Assigned task
Copy each line of the following data that contains "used".

Available data
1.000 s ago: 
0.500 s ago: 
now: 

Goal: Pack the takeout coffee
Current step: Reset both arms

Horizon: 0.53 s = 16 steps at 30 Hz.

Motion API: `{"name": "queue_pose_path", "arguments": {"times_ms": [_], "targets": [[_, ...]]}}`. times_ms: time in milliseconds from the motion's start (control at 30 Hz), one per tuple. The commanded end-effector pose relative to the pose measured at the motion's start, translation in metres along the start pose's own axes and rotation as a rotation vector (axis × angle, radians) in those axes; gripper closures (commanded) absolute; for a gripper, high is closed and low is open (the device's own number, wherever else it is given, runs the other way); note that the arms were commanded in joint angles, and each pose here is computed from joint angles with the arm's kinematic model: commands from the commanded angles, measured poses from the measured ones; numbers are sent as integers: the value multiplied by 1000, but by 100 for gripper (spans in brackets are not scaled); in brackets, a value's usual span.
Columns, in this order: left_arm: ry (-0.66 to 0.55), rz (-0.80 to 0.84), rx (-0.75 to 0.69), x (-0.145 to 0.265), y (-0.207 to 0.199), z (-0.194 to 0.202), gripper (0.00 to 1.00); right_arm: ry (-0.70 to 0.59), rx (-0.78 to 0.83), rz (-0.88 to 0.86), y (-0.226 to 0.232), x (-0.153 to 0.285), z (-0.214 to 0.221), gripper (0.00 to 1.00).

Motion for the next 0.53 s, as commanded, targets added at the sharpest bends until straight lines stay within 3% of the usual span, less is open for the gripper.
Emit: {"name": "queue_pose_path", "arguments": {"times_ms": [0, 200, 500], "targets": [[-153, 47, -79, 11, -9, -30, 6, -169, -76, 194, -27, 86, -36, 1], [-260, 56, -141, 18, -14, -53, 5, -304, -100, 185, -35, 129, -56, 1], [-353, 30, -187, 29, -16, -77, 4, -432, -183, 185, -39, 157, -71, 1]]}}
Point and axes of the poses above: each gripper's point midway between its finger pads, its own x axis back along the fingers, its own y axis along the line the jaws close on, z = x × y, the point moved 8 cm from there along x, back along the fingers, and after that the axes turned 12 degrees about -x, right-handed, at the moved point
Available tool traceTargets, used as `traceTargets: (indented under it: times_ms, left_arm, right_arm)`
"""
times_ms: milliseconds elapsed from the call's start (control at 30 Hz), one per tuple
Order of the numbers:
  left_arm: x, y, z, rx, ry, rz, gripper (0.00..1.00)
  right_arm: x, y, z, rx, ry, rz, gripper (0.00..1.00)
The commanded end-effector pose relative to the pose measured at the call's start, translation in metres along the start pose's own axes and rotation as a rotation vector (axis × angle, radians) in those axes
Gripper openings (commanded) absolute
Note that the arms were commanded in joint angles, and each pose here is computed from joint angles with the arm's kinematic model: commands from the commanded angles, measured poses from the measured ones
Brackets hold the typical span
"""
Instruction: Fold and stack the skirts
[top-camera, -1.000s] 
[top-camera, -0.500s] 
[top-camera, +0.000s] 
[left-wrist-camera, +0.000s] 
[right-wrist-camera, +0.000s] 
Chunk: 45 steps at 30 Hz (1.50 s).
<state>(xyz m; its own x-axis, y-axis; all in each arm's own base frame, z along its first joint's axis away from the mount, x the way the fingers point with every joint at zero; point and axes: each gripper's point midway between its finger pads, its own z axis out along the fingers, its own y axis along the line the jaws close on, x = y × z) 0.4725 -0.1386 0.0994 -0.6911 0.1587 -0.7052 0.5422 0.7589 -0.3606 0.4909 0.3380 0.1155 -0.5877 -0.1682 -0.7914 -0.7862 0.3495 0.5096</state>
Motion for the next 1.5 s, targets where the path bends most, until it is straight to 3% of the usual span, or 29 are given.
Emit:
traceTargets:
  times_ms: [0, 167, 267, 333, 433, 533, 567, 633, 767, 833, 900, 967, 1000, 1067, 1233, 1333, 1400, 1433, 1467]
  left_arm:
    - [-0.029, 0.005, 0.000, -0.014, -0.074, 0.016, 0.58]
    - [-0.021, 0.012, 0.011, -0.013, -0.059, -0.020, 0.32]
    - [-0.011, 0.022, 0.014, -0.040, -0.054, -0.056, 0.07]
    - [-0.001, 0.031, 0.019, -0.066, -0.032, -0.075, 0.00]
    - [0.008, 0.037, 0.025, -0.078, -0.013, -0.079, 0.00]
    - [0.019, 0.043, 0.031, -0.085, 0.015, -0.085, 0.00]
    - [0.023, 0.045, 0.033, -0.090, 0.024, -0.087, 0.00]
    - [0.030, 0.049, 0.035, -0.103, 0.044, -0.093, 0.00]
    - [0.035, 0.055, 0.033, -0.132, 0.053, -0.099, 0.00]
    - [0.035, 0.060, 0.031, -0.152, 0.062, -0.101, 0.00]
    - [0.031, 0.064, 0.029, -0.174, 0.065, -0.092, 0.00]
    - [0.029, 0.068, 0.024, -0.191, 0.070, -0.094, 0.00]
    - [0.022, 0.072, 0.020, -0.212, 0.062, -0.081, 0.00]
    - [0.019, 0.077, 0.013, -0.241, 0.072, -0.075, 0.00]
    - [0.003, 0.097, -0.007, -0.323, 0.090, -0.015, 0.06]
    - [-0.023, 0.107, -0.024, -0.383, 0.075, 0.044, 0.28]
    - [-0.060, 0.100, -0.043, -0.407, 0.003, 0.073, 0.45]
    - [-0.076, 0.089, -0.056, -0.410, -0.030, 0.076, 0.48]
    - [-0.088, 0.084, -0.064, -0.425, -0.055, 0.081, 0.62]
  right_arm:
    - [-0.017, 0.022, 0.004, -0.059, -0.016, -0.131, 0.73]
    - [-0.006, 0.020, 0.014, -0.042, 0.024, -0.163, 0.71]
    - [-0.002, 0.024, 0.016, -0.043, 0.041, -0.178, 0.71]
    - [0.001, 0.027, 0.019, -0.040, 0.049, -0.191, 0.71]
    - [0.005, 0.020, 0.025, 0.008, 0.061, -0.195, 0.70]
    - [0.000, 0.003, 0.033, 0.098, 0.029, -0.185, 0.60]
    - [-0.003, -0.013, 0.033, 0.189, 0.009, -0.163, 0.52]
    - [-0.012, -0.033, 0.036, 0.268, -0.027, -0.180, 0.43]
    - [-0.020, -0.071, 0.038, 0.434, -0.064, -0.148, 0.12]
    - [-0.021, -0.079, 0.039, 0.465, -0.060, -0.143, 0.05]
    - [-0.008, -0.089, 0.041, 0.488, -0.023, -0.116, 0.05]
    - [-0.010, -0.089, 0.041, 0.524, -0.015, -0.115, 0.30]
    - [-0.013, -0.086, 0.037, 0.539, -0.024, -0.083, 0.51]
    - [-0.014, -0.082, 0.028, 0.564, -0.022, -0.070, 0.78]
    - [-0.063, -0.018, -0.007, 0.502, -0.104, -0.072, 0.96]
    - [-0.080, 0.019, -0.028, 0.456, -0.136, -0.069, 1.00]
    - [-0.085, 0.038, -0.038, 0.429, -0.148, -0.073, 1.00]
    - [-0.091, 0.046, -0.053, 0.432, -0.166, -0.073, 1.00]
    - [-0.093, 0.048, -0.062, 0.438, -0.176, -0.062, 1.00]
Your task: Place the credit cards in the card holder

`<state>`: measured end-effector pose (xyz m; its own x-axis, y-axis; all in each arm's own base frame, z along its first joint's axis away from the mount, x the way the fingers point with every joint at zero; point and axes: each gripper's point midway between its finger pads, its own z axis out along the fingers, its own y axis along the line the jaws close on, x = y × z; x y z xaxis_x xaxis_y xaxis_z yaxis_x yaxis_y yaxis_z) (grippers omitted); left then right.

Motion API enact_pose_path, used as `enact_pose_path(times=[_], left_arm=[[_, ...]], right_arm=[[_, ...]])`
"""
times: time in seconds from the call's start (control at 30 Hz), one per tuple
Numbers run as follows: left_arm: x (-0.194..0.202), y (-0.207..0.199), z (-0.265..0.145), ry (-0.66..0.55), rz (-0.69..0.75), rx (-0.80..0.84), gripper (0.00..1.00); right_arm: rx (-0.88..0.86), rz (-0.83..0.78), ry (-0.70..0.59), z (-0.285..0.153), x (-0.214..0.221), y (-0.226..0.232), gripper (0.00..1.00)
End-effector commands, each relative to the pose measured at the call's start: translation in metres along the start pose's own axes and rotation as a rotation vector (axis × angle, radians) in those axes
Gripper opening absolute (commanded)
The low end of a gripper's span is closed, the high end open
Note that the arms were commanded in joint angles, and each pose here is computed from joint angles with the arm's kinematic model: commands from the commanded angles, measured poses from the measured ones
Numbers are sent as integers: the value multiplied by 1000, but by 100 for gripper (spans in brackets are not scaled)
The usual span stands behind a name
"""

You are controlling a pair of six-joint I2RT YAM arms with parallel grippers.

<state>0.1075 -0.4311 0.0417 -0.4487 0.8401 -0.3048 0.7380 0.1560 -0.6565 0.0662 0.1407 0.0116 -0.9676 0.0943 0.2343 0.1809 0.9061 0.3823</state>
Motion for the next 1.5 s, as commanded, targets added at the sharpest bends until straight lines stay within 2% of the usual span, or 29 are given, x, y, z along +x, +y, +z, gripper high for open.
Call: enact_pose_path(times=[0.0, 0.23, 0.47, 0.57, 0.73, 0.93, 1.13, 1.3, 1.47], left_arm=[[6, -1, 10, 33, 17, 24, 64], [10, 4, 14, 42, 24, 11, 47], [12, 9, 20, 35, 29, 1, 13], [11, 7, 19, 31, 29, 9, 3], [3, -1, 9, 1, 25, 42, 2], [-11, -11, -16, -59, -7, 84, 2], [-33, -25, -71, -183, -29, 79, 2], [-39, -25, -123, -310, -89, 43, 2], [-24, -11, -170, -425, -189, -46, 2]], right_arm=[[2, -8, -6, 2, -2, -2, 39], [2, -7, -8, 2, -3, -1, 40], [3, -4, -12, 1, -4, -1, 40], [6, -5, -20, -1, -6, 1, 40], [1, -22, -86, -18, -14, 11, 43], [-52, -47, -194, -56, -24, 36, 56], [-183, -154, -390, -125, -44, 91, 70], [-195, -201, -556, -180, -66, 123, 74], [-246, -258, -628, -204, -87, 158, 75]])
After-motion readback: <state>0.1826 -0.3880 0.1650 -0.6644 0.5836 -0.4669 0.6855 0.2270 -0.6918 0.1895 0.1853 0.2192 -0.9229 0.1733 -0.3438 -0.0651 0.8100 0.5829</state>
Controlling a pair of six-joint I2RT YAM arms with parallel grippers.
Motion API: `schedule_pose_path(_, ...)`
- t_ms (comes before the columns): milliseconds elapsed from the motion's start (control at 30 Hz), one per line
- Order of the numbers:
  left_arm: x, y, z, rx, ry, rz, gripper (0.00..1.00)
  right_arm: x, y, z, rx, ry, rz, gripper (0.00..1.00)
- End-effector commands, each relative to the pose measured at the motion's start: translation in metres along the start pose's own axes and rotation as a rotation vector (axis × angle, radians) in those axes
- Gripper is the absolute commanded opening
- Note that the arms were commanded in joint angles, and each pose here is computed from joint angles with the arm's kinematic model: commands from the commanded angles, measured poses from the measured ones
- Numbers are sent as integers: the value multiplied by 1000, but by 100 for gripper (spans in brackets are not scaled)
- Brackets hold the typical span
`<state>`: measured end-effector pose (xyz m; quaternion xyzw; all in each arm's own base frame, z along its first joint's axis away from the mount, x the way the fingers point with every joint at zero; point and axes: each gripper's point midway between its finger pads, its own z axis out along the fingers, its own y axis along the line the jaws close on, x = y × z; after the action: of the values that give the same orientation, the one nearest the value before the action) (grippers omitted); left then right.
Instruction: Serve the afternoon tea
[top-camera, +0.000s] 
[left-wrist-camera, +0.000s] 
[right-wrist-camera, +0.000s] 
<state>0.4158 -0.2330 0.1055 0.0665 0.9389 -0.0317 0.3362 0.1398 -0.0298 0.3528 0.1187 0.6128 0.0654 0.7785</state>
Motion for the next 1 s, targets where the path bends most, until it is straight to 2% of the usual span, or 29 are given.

Response below
Available tool traceTargets, used as `traceTargets: (indented under it: times_ms, left_arm, right_arm)`
Motion API enact_pose_path, used as `enact_pose_path(times=[_], left_arm=[[_, ...]], right_arm=[[_, ...]])`

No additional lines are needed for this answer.